Пятнадцать лет назад я сильно увлекался танго и не понаслышке знаком с феноменом, который был описан во втором десятилетии прошлого века. Тогда аргентинский танец захватил парижские салоны, и в местных газетах появились публикации о “тангомании”. В нынешнем веке сотни людей в разных странах мира несколько вечеров в неделю “пропадают” на милонгах (вечерах танго). А в прошлом году я защитил диссертацию по социокультурной антропологии, в которой я описал жизнь пражского танго сообщества и ещё раз убедился в существовании тангомании. И сейчас мне стало интересно написать об этом симптоме современной цивилизации с точки зрения психоанализа.
Несколько раз в год в Праге проходят крупные танго марафоны, на которые съезжаются тангерас и тангерос со всего мира. Во время строгого локдауна, введенного в 2021-м году из-за пандемии, пражане тайком собирались и танцевали “запретное” танго. Годом позже они организовывали вечера танго, на которых собирали деньги в поддержку Украины. Однако наиболее отчетливо тангомания проявляет себя на совсем других мероприятиях. Речь идёт о небольших еженедельных милонгах, проводимых в укромных ресторанчиках и полутёмных танцевальных залах. Иногда на них царит атмосфера откровенной скуки. Несколько пар с задумчиво-печальными лицами движутся по кругу под старомодную ностальгическую мелодию. Рядом с танцополом за столиками с напитками сидят и вздыхают дамы, которых не пригласили на танец. Пражане, которые регулярно ходят на такие милонги, затрудняются объяснить, зачем они это делают.
Если рассматривать тангоманию как симптом, то скука – одна из масок этого симптома. Как это понимать? Обратимся к “Маскам симптома” – именно такую тему выбрал Жак Лакан для XVIII занятия своего V семинара по психоанализу. Чтобы желание было признано и удовлетворенно, его нужно сообщить в форме требования. Довольный и удовлетворенный младенец видит материнское лицо и смеётся. Смех – это связь с чем-то субъективным в маме (или в её заместителе), что лежит “по ту сторону любого требования”. Противоположностью смеха является “каменное лицо” младенца, получившего отказ. “Другими словами, маска всегда образуется в состоянии неудолетворённости, посредством требования, на которое был получен отказ”, – резюмирует Лакан.
Маска симптома – это неудовлетворённое требование в признании желания.
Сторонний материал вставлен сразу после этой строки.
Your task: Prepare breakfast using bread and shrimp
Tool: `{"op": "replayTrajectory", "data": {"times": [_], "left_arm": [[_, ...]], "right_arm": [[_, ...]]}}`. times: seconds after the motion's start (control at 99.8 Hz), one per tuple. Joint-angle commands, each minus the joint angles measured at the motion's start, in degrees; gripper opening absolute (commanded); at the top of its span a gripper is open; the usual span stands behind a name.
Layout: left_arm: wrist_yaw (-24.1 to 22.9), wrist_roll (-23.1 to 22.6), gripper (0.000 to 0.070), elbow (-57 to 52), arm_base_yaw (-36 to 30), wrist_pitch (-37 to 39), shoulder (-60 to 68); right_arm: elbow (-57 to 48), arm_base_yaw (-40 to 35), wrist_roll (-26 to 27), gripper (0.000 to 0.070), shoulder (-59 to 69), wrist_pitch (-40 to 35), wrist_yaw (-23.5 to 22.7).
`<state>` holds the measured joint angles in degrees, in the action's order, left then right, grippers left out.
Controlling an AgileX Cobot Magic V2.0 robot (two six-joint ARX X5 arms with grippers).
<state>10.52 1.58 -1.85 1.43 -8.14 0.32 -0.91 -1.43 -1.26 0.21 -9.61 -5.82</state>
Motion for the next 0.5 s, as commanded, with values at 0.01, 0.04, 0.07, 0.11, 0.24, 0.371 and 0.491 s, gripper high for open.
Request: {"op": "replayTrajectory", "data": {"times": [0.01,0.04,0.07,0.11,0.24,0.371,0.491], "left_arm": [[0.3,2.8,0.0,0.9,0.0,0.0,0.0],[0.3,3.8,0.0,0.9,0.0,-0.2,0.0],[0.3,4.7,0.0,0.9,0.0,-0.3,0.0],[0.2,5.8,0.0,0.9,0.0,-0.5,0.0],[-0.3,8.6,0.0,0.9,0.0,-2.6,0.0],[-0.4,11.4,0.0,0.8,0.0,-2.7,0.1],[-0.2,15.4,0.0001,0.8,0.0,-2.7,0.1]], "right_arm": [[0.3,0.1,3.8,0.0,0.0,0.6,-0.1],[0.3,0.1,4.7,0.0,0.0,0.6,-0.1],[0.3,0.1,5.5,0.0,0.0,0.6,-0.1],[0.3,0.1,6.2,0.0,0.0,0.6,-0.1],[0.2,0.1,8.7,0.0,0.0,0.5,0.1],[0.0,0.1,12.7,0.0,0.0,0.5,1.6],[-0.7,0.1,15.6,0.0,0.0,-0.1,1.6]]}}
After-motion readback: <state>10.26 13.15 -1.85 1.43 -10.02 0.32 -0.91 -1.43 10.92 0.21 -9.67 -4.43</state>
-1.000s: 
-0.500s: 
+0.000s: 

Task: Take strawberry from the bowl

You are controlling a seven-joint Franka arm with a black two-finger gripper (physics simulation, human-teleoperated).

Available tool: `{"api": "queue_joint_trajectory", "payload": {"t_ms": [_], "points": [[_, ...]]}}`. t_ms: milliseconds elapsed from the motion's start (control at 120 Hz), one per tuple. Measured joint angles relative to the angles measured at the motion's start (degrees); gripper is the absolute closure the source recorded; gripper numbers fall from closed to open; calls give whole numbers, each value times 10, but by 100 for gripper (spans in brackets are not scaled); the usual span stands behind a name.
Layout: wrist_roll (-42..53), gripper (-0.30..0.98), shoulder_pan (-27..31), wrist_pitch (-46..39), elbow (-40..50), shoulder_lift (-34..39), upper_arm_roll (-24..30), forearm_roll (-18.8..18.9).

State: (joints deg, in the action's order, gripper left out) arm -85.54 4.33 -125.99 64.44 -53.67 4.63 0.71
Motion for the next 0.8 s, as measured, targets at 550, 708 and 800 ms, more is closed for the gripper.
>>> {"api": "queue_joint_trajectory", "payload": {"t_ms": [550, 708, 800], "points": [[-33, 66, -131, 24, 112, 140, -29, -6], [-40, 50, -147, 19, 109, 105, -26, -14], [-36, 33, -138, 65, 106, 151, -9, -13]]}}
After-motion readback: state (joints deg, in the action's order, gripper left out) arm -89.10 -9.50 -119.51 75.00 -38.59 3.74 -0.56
Так пациентка Фрейда Елизавета фон Р. испытывала нежные чувства к другу детства. При этом она ухаживала за больным, требующим её внимания отцом и не могла дать этим чувствам ход. Конфликт нашёл своё выражение в хронической боли, которую девушка испытывала в правом бедре. Боль в бедре сообщает о вытесненном желании и даже удовлетворяет его, но как бы наизнанку. В этом смысле правое бедро фон Р. – маска её симптома. Отметим, что данная пациентка страдала истерической конверсией – у неё болело не одно, а оба бедра, и каждое по своей причине.
Невротический симптом всегда сложнее своей маски (обычно их у него несколько). Целиком расшифровать зашифрованное в симптоме желание не представляется возможным. Болезненное удовольствие, связанное с переживанием нехватки, не позволяет этого сделать. То же можно сказать и о коллективном симптоме. Некоторые участники пражского танго сообщества зевают, ругаются на отсутствие хороших партнёров и на музыку, которую ставит диджей. При этом их можно встретить практически на каждой милонге. О мотивах каждого из них можно написать по отдельной диссертации, но это не поможет им самим понять, что стоит за их симптомом. Чтобы желание могло быть частично расшифровано, симптом должен не только проявится одной из своих масок, но “заговорить”. Последнее возможно в кабинете психоаналитика, задача которого состоит в том, чтобы услышать скрывающийся за различными масками симптома призыв о признании.